Excerpts from a dataset:
Segment Open

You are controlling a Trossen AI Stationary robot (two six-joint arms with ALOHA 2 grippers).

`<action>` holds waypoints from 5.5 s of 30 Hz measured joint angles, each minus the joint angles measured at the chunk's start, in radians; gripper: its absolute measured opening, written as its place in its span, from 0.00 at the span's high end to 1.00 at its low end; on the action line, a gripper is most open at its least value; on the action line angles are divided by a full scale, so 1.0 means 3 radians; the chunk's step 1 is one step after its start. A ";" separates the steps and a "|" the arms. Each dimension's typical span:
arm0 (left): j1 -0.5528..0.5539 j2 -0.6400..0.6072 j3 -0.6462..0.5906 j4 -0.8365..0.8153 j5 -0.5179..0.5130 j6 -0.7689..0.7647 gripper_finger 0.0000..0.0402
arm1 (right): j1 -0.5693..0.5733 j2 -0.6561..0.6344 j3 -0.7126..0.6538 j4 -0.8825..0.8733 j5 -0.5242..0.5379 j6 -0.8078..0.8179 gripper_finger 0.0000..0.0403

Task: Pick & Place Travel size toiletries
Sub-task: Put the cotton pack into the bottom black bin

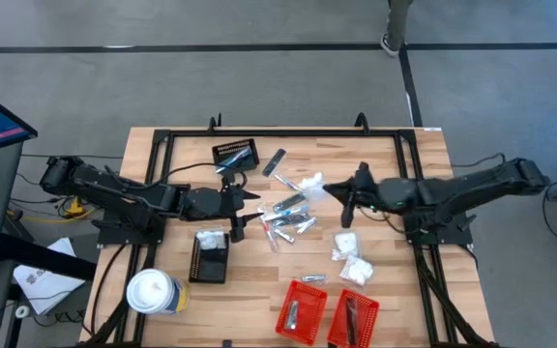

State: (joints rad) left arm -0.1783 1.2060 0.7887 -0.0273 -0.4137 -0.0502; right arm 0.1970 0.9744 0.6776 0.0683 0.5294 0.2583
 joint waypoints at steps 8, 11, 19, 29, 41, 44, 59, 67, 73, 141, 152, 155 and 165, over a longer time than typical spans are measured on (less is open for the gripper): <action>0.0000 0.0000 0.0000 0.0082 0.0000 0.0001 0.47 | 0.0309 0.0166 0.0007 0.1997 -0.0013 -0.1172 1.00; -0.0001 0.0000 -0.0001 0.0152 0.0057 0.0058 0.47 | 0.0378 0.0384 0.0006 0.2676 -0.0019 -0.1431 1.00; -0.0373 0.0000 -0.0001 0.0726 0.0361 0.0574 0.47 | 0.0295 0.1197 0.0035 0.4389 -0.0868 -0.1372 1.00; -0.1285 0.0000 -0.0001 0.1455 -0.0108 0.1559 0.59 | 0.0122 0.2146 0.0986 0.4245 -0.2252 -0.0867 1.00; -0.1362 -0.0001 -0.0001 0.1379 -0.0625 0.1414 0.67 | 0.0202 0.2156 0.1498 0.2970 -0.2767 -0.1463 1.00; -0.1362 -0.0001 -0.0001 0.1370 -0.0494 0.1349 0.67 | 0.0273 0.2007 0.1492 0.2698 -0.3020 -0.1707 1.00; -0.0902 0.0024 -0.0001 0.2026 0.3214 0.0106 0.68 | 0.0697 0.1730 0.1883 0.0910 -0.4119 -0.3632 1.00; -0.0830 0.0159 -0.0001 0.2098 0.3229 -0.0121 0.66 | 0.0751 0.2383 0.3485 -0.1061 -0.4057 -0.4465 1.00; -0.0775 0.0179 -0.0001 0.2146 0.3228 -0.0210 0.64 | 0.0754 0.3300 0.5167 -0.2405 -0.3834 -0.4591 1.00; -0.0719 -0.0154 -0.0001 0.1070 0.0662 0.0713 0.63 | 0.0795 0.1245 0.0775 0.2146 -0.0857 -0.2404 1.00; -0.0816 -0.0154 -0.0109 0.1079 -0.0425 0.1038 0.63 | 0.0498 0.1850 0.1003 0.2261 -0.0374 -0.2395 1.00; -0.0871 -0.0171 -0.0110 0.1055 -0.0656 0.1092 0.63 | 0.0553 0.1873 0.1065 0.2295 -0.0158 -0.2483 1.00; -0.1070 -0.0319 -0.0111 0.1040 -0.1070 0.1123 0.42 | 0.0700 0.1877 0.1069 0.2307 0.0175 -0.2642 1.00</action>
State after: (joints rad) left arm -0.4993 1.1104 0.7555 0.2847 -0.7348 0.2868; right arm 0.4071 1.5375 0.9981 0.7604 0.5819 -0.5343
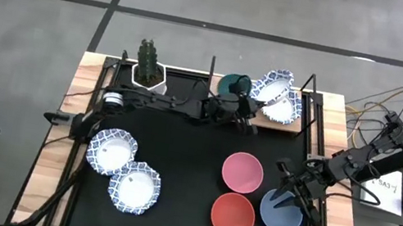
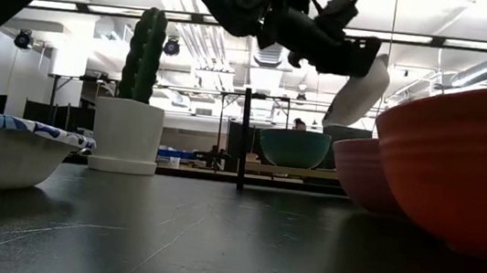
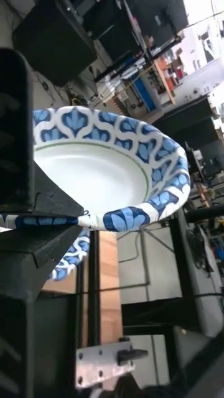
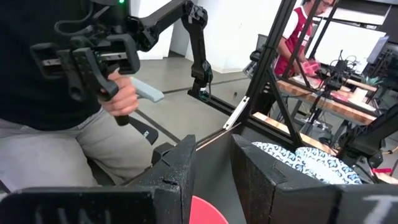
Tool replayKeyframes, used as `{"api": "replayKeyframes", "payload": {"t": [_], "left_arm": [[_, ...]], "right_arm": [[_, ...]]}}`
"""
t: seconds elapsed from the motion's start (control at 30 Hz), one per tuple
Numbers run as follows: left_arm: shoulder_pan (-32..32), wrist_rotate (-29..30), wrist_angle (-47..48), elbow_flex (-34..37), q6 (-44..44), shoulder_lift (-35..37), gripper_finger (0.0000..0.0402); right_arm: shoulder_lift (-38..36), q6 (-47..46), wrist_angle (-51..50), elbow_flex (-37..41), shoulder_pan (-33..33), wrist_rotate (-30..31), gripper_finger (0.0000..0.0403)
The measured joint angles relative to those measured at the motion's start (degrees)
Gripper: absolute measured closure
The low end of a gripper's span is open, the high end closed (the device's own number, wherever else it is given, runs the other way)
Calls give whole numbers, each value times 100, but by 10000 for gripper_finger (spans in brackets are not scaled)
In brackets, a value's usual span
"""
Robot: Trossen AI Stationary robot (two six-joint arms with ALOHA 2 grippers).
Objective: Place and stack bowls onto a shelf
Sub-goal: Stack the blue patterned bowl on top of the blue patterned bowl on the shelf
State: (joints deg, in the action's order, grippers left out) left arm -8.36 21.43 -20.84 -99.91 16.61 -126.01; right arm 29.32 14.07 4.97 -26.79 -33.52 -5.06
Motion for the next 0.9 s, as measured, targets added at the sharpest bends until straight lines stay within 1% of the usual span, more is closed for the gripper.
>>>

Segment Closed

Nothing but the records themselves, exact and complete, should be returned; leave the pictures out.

## Response below
You are controlling a Trossen AI Stationary robot (two six-joint arms with ALOHA 2 grippers).

`<action>` holds waypoints from 5.5 s of 30 Hz measured joint angles, each minus the joint angles measured at the chunk's start, in radians; gripper: its absolute measured opening, written as its place in its span, from 0.00 at the span's high end to 1.00 at its low end; on the action line, a gripper is most open at its least value; on the action line angles are divided by a full scale, so 1.0 means 3 radians; the chunk's step 1 is one step after its start. A ";" separates the steps and a "|" the arms. Each dimension's typical span:
arm0 (left): j1 -0.5528..0.5539 j2 -0.6400..0.6072 j3 -0.6462..0.5906 j4 -0.8365..0.8153 j5 -0.5179..0.5130 j6 -0.7689..0.7647 gripper_finger 0.0000..0.0402
arm1 (right): j1 -0.5693..0.5733 j2 -0.6561..0.6344 j3 -0.7126..0.6538 j4 -0.8825..0.8733 j5 -0.5242..0.5379 j6 -0.8078..0.8179 gripper_finger 0.0000..0.0403

Task: Pick & Place Travel size toiletries
Sub-task: Put the cotton pack into the bottom black bin


State: (joints rad) left arm -0.1783 1.2060 0.7887 -0.0273 -0.4137 -0.0502; right arm 0.1970 0.9744 0.6776 0.0683 0.5294 0.2583
 joint waypoints at steps 8, 11, 19, 29, 41, 44, 59, 67, 73, 141, 152, 155 and 165, over a longer time than typical spans are measured on (less is open for the gripper): <action>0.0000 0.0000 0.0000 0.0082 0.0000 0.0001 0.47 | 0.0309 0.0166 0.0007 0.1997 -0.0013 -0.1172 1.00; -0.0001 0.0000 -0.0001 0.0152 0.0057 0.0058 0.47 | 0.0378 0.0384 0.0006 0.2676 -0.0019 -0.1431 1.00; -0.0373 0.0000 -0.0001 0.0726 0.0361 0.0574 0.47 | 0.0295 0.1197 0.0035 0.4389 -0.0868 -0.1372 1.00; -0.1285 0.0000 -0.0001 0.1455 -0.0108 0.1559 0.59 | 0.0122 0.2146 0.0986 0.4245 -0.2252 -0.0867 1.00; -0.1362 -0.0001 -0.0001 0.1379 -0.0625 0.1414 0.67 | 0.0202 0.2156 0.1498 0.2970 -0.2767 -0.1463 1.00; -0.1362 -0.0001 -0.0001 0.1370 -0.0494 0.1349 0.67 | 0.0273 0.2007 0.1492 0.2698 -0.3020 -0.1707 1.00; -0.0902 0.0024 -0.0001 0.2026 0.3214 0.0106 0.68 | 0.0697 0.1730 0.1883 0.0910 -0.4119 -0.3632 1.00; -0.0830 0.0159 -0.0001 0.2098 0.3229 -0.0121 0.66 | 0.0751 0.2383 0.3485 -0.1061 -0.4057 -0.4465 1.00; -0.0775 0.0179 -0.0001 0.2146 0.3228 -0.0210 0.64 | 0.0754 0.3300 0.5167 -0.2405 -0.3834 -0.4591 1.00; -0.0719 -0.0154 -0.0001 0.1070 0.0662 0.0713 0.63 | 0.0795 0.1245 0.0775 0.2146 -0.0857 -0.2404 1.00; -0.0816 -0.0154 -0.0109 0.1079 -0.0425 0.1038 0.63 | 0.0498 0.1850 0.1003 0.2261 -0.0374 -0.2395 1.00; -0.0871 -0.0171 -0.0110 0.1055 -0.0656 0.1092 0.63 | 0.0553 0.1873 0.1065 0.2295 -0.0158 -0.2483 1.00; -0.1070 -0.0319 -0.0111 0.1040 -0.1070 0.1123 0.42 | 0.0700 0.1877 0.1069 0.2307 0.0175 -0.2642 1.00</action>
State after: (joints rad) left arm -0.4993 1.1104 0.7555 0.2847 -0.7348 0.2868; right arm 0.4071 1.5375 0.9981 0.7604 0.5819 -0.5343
Tool replayKeyframes, used as `{"api": "replayKeyframes", "payload": {"t": [_], "left_arm": [[_, ...]], "right_arm": [[_, ...]]}}`
"""
t: seconds elapsed from the motion's start (control at 30 Hz), one per tuple
Numbers run as follows: left_arm: shoulder_pan (-32..32), wrist_rotate (-29..30), wrist_angle (-47..48), elbow_flex (-34..37), q6 (-44..44), shoulder_lift (-35..37), gripper_finger (0.0000..0.0402); right_arm: shoulder_lift (-38..36), q6 (-47..46), wrist_angle (-51..50), elbow_flex (-37..41), shoulder_pan (-33..33), wrist_rotate (-30..31), gripper_finger (0.0000..0.0403)
The measured joint angles relative to those measured at the motion's start (degrees)
Gripper: absolute measured closure
The low end of a gripper's span is open, the high end closed (the device's own number, wherever else it is given, runs the other way)
Calls give whole numbers, each value times 100, but by 10000 for gripper_finger (spans in brackets are not scaled)
In brackets, a value's usual span
"""
Robot: Trossen AI Stationary robot (two six-joint arms with ALOHA 2 grippers).
Objective: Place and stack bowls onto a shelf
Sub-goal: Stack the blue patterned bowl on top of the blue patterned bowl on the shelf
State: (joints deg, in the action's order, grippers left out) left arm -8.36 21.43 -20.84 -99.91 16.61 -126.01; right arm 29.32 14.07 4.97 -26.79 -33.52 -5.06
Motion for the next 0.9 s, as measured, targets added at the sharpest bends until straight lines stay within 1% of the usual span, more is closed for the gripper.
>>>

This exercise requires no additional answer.